Task item
The word "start" marks the lines to keep; find each one in the data and copy it.

Data section

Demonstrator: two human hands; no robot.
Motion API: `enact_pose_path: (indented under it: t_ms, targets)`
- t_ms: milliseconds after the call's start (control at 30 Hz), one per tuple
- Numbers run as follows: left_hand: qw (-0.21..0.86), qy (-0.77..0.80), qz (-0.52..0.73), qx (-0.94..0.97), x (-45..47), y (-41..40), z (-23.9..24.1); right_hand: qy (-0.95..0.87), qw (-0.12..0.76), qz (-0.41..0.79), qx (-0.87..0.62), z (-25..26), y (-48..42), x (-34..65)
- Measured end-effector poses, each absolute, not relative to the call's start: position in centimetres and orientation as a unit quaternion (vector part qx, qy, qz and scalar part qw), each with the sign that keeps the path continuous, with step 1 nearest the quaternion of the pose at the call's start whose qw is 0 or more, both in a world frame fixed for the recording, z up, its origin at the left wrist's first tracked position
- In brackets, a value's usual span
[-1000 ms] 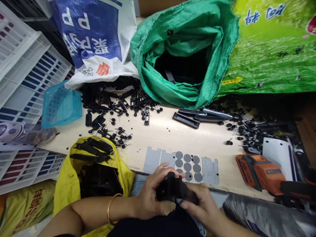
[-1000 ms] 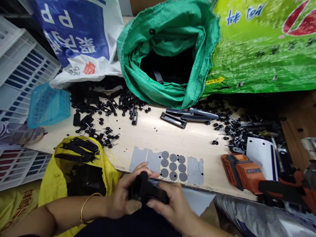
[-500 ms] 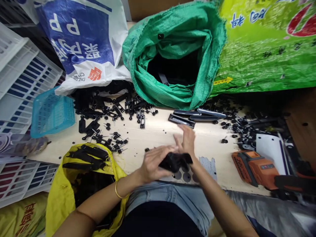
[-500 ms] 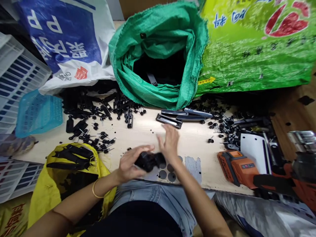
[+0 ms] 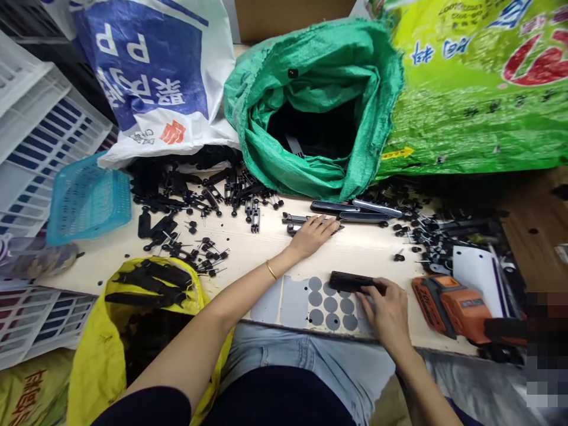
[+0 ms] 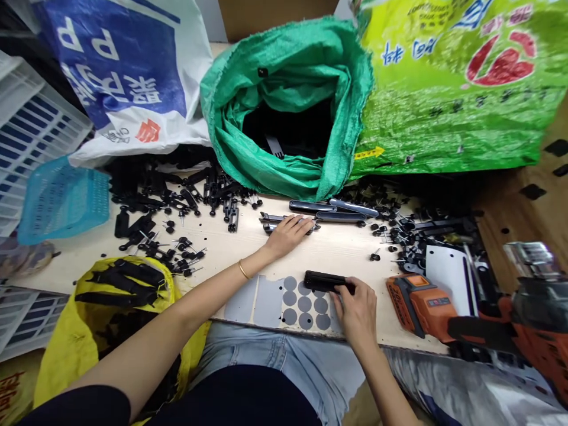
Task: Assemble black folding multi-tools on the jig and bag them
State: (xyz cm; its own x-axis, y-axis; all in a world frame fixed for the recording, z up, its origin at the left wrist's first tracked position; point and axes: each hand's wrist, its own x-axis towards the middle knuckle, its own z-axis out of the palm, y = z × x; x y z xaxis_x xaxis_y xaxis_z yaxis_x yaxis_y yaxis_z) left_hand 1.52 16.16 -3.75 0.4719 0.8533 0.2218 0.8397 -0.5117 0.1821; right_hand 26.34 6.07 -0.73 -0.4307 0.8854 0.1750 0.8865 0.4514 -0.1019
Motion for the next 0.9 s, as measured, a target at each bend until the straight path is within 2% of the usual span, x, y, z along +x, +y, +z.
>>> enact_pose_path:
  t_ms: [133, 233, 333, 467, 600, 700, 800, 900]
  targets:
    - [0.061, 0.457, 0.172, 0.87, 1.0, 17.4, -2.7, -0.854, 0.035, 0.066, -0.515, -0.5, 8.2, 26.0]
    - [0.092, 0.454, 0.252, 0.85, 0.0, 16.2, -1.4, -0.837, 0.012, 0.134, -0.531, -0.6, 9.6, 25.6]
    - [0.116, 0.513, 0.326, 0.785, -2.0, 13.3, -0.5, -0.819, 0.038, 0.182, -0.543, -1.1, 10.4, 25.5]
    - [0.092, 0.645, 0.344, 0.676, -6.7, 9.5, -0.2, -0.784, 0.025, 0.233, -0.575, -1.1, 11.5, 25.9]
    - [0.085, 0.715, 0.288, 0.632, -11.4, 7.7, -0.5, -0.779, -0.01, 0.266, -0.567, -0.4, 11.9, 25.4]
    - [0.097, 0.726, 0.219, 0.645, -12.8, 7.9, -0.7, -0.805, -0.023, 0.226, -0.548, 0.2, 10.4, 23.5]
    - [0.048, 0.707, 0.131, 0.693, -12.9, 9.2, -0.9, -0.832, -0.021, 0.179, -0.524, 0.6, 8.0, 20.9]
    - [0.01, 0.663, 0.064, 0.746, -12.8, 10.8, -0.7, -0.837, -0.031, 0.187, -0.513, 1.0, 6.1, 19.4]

Solution
- t_ms: milliseconds after the call's start (control at 30 Hz), one per tuple
- Measured end-effector poses, each absolute, not relative to the call's start: position in centimetres and orientation as a unit quaternion (vector part qx, qy, qz and scalar part qw), each with the sign that keeps the path continuous, with step 1 nearest the quaternion of the pose at the call's start whose qw is 0 or more, both in a world frame fixed for the recording, z up, its origin at the left wrist's first tracked position

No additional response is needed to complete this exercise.